Pour une fois, la castration n'est pas le fait d'une femme sortie de son rôle de mère et d'épouse. Employés de bureau ou petits commerçants à la vie de merde, ces hommes ont perdu leur virilité dans un système économique et social à la mécanique implacable. Face à l'idéologie du propre-sur-soi (les remarques du patron sur la chemise tâchée de sang), de la réussite normalisée (les critiques contre la télé) et de l'anesthésie morale (le narrateur maquillant la responsabilité des fabricants automobiles dans les accidents pour limiter les pertes de l'assurance qui l'exploite), les cols blancs se révoltent et tentent de retrouver, par une ascèse de la violence, l'énergie primale, le « pôle animal » qui les habite.
À l'inverse, la présence de la seule femme du film – Marla Singer – excite les pulsions bestiales et sexuelles des hommes. Dans la relation sexuelle libre, les énergies broyées par un système économique puritain se libèrent et viennent nourrir les fantasmes de résurrection. La petite mort offre une nouvelle vie.
Comme souvent dans les films subversifs américains (Easy Rider, par exemple), l'esprit de révolte se revendique de la quête américaine de la wilderness, emblème d'une liberté insoumise. Mais l'intelligence de Fincher rend problématique ce retour à une sauvagerie idéale. La distance que le narrateur prend avec les actes vandales de Tyler Durden souligne le danger d'une adhésion naïve à la wilderness intérieure masculine.

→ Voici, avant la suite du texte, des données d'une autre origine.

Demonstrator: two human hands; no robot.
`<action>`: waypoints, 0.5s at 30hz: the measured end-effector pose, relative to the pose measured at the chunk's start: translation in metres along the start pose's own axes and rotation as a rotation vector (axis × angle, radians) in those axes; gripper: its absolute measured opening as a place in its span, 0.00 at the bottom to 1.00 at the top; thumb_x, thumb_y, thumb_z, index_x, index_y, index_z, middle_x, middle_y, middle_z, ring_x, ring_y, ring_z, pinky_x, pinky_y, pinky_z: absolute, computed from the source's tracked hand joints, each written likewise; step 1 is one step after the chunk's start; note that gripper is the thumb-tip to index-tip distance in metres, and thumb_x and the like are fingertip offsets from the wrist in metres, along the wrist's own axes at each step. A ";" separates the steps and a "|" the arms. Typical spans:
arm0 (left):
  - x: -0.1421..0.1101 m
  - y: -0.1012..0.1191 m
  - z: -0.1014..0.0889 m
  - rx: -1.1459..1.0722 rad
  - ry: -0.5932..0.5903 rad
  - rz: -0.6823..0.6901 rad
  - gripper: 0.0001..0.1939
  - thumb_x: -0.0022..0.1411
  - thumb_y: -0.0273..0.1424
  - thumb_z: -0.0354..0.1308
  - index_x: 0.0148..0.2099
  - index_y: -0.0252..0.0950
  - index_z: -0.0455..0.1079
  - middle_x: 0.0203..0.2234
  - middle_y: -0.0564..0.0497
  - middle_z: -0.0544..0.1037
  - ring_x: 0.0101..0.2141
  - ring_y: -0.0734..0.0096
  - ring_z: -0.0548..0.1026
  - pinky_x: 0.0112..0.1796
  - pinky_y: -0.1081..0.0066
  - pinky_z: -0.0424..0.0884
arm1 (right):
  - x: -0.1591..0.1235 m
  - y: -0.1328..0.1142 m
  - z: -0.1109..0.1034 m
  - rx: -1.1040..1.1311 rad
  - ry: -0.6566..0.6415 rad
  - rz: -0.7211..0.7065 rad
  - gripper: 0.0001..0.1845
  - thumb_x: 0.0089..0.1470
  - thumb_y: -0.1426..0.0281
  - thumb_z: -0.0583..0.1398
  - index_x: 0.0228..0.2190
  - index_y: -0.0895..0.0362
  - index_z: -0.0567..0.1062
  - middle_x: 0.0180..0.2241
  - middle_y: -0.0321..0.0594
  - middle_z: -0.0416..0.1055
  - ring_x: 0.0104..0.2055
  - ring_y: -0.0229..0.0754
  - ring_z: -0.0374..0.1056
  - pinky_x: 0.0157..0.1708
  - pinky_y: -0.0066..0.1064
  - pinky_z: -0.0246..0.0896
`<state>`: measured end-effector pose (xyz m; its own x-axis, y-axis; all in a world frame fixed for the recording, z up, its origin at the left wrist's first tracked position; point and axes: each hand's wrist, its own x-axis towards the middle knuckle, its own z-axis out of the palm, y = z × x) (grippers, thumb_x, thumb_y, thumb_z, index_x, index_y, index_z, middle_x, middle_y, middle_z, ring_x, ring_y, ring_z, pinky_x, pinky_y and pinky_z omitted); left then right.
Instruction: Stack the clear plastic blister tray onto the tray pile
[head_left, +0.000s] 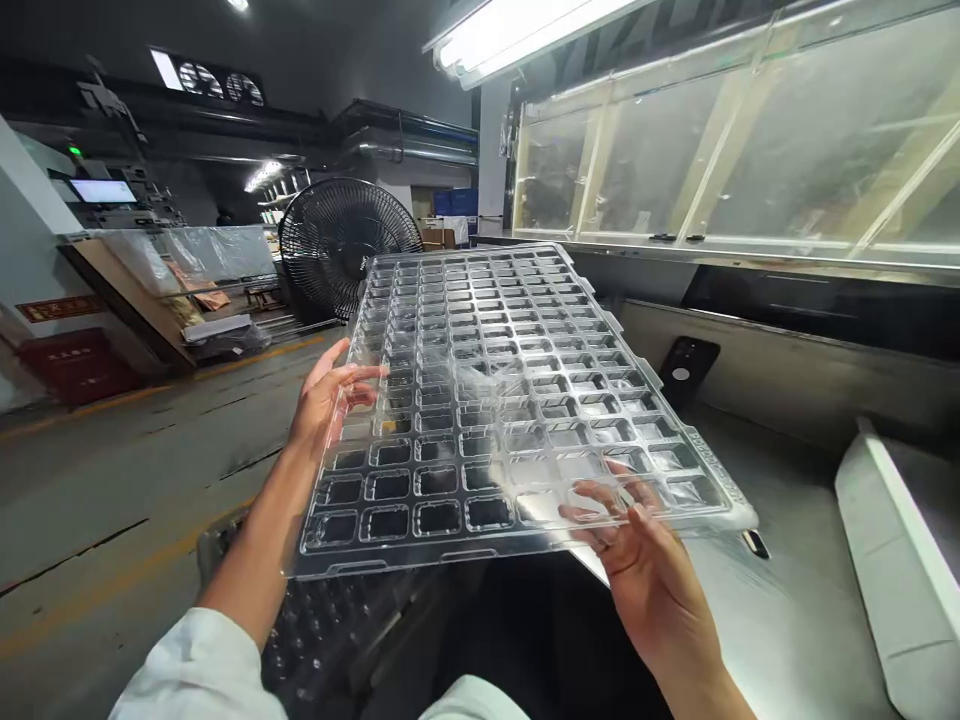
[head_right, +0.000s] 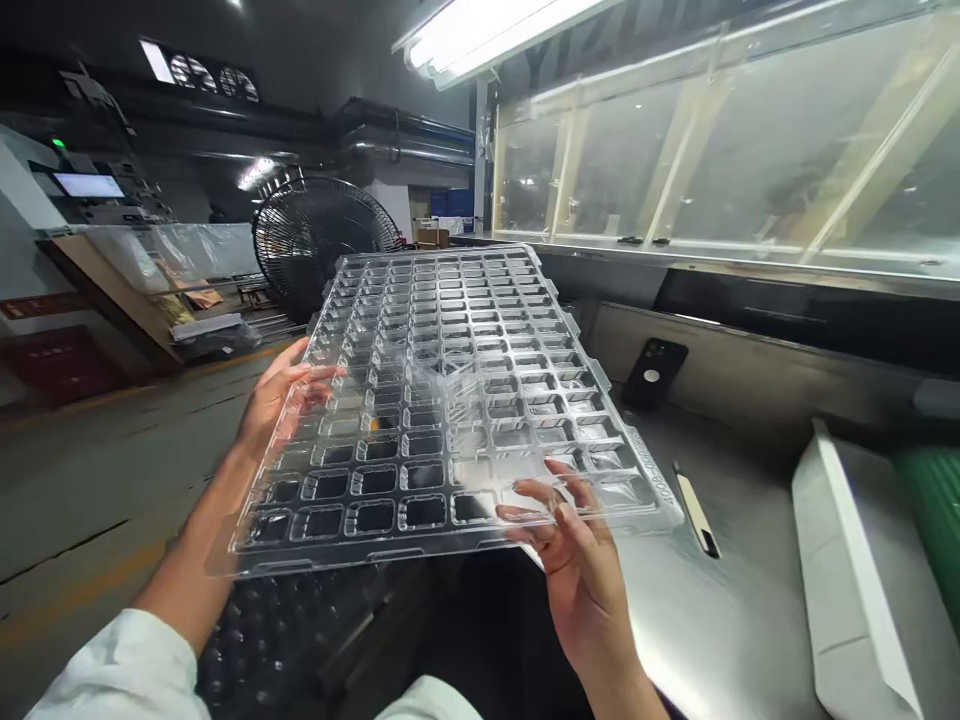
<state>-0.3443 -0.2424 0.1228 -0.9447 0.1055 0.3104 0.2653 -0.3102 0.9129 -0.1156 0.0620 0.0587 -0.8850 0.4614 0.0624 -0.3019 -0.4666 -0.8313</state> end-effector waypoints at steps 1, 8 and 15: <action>-0.001 -0.001 -0.002 0.000 -0.005 0.002 0.44 0.61 0.32 0.60 0.75 0.29 0.48 0.39 0.38 0.84 0.26 0.69 0.78 0.31 0.70 0.75 | -0.004 0.000 0.000 -0.007 -0.011 0.000 0.35 0.46 0.52 0.76 0.53 0.50 0.75 0.44 0.46 0.78 0.39 0.55 0.79 0.37 0.38 0.77; 0.018 0.009 -0.028 -0.060 -0.085 -0.001 0.31 0.66 0.35 0.57 0.69 0.33 0.62 0.41 0.38 0.82 0.29 0.66 0.79 0.29 0.70 0.75 | -0.035 0.002 0.022 0.028 -0.105 0.012 0.33 0.54 0.46 0.71 0.56 0.48 0.76 0.47 0.49 0.78 0.41 0.56 0.78 0.38 0.43 0.74; 0.054 0.019 -0.024 -0.102 -0.113 -0.141 0.28 0.73 0.43 0.52 0.68 0.33 0.63 0.41 0.36 0.82 0.27 0.65 0.79 0.26 0.68 0.74 | -0.025 0.001 0.031 -0.005 -0.179 0.015 0.33 0.58 0.47 0.69 0.58 0.50 0.74 0.45 0.50 0.79 0.44 0.57 0.77 0.37 0.42 0.75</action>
<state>-0.3943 -0.2656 0.1508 -0.9419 0.2583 0.2149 0.1061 -0.3781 0.9197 -0.1052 0.0260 0.0733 -0.9383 0.3129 0.1470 -0.2871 -0.4683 -0.8356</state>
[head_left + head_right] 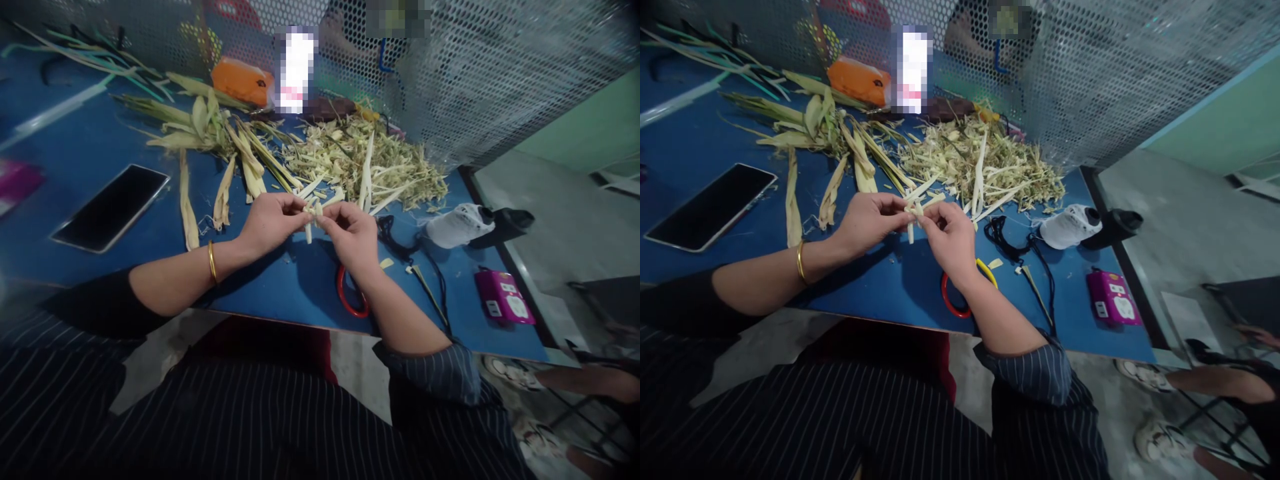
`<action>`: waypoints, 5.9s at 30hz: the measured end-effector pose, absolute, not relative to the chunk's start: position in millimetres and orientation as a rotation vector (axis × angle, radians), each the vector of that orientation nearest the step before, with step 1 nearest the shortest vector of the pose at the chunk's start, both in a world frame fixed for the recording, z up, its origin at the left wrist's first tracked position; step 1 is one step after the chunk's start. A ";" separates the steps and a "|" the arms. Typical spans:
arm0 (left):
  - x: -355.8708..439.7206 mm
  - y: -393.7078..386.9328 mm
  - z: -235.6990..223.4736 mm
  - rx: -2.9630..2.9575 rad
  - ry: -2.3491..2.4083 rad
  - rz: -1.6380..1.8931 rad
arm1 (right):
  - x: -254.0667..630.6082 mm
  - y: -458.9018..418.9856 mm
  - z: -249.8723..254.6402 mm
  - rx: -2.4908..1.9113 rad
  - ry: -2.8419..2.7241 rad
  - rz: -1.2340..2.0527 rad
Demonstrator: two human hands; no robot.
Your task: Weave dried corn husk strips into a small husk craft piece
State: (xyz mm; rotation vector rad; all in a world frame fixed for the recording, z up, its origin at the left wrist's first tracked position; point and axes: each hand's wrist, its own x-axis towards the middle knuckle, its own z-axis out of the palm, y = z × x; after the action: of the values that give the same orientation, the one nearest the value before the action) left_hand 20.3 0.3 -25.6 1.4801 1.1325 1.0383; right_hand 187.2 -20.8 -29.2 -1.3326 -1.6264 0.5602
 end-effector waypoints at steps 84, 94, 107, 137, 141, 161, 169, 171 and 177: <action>17.5 2.8 -15.5 1.061 1.001 0.925 | 175.6 -37.5 -27.6 -0.832 -2.416 -0.677; 14.0 3.5 -10.7 0.998 0.965 0.985 | 178.2 -38.3 -26.3 -0.755 -2.416 -0.517; 8.0 9.2 -13.2 1.069 0.928 0.970 | 179.8 -37.5 -22.0 -1.018 -2.017 0.057; 14.3 0.5 -14.8 1.164 0.944 0.695 | 184.3 -15.5 -30.0 -1.138 -1.232 1.107; 17.2 -1.4 -13.0 1.238 0.960 0.707 | 184.9 -11.4 -38.2 -1.201 -1.168 0.935; 17.1 -5.2 -12.3 1.506 0.967 0.513 | 182.9 -20.4 -29.3 -1.182 -1.486 0.777; 15.7 -4.9 -12.7 1.296 0.949 0.561 | 190.5 -18.0 -27.2 -1.233 -1.512 0.543; 14.0 -2.4 -10.8 1.192 0.927 0.616 | 195.9 -22.6 -18.4 -1.214 -1.560 0.192; 12.6 4.8 -9.9 0.981 0.874 0.887 | 187.9 -36.8 -14.8 -1.271 -1.815 0.248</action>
State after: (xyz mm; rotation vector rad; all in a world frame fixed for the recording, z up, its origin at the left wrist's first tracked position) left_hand 12.6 4.8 -9.9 0.9807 0.8741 0.8868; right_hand 187.9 -36.8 -14.8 -1.2715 -1.8147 0.2480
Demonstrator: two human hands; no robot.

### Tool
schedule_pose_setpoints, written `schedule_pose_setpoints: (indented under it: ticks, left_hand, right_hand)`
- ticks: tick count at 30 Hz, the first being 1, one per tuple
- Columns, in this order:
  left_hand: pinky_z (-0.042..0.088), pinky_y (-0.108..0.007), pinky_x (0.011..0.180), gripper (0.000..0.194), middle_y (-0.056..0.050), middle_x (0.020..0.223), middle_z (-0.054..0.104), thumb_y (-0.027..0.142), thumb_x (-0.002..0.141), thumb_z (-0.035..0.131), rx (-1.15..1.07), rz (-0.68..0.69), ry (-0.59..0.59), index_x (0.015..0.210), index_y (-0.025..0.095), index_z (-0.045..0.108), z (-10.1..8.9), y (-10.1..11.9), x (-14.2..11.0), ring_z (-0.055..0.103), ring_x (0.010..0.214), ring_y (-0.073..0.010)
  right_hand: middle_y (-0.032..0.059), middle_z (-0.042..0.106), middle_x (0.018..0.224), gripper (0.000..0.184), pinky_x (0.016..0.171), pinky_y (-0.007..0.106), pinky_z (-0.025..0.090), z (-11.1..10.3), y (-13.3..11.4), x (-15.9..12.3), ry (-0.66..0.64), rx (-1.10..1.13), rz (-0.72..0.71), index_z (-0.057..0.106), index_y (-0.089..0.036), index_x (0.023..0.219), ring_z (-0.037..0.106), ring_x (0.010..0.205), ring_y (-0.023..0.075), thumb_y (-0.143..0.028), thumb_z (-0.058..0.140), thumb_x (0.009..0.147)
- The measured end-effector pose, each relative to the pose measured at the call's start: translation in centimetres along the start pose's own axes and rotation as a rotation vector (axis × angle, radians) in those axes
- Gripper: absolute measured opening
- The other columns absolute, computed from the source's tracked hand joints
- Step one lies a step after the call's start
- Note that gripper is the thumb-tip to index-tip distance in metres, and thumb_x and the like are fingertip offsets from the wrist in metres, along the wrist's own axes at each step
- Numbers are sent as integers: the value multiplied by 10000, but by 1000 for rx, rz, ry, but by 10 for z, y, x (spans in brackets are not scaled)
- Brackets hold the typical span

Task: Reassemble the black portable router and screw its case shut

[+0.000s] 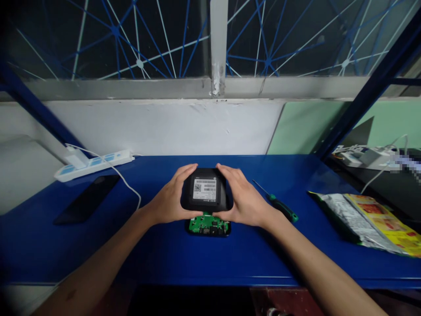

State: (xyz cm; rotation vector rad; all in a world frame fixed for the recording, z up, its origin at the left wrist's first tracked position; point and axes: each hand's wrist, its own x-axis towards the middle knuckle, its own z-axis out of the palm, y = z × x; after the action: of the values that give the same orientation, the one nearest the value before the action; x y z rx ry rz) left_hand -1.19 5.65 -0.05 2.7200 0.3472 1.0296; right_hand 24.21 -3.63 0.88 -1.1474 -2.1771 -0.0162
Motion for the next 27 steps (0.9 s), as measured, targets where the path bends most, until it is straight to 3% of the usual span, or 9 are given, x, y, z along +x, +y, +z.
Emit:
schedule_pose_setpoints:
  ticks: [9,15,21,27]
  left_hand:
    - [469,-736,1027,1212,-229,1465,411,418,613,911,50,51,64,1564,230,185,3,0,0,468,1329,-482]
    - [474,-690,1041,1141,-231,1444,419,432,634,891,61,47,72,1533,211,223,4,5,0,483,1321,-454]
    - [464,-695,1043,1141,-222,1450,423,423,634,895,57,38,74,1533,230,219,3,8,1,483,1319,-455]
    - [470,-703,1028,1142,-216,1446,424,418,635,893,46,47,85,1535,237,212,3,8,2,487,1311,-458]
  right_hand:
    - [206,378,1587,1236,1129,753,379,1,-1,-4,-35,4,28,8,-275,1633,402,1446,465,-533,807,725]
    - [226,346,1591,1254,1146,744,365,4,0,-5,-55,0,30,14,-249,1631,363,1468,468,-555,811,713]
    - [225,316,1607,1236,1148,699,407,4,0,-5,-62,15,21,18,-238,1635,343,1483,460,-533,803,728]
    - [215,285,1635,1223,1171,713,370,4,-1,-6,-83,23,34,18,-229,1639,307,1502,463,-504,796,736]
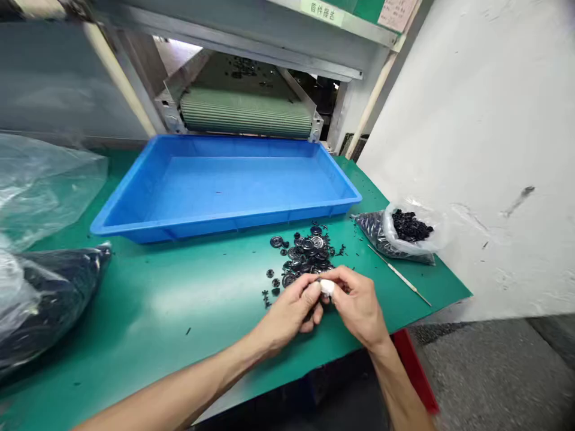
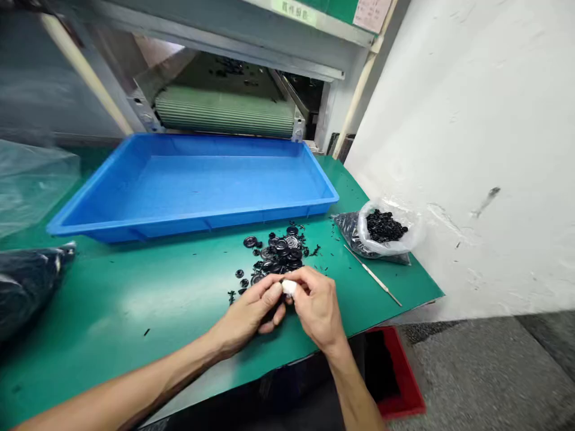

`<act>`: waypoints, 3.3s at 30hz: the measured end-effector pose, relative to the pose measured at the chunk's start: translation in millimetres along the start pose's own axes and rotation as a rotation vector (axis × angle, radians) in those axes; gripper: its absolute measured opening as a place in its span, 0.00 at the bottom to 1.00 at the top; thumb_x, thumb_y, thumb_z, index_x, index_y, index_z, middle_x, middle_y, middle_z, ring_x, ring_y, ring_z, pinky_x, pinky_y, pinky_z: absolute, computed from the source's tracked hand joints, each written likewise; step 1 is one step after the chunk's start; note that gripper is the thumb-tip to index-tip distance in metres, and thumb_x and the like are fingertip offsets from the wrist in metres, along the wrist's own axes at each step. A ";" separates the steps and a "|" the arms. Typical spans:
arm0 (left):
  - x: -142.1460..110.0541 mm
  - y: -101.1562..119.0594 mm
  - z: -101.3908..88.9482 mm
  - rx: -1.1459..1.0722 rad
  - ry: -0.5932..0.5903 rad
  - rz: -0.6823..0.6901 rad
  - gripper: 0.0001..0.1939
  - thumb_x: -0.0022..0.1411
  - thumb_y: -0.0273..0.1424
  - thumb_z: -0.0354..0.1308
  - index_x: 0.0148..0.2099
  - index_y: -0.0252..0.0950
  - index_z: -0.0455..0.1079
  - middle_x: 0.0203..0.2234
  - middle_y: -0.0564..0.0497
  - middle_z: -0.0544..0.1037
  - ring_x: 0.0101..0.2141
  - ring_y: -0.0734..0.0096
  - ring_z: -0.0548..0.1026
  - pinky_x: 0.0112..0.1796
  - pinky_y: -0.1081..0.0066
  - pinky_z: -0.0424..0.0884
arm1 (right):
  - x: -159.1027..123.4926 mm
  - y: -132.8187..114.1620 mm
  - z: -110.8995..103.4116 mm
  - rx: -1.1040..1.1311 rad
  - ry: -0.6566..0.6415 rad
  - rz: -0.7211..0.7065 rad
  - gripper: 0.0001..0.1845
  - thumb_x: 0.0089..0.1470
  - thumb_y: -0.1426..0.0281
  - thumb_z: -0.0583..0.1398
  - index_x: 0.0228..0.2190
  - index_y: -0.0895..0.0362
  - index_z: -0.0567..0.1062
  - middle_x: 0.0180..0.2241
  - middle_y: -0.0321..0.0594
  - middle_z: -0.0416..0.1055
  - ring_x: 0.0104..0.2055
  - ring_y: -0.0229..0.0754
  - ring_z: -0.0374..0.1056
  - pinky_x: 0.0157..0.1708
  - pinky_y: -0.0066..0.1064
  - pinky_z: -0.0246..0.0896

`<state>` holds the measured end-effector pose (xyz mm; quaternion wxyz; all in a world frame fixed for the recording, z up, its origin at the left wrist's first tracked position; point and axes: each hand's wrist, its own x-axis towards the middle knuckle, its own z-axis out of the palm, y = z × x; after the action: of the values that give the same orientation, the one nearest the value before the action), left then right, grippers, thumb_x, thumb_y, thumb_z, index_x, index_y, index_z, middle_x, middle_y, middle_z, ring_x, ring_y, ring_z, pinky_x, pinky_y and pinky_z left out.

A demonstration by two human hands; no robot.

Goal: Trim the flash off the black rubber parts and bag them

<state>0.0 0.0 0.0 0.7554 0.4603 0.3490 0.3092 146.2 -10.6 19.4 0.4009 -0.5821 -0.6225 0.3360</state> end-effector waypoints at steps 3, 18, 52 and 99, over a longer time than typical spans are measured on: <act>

Fight Club montre le nihilisme dans lequel s'enfonce l'Amérique des années 90. Désormais débarrassée de l'adversaire soviétique, elle poursuit une mécanique capitaliste à vide, qui broie impunément des millions de vies. Voir Fight Club après le 11 septembre appelle une lecture anachronique des images de destructions de gratte-ciels : le nihilisme que met en scène Fincher semble avoir gangrené l'Amérique tout entière, jusqu'à ce que l'énergie employée à exploiter les autres nations se retourne contre elle.
Qu'a pu devenir ce nihilisme dévorant ?
Peut-être une partie des énergies en quête d'émancipation se sont vues canalisées par les figures des super-héros. Un Spider-Man, un Daredevil ou un Batman ont transformé des forces purement négatives, se nourrissant et vivant exclusivement de violence, en exigences de justice sociale, tandis qu'une Elektra ou un Hulk ont brisé le cercle de la violence qui les aliénait.
Peut-être encore un mouvement comme Occupy Wall Street a tenté d'user de cette énergie comme moteur d'une reconstruction démocratique. Et à son tour initié d'autres mouvements en Europe.
Quoi qu'il en soit, il semble qu'un film tel que Fight Club ait longuement travaillé les esprits. En mettant en lumière la potentielle auto-destruction qui germe dans le système capitaliste, Fincher invite à réfléchir sur le sens à donner au bouillonnement d'énergies qui menace d'éclater.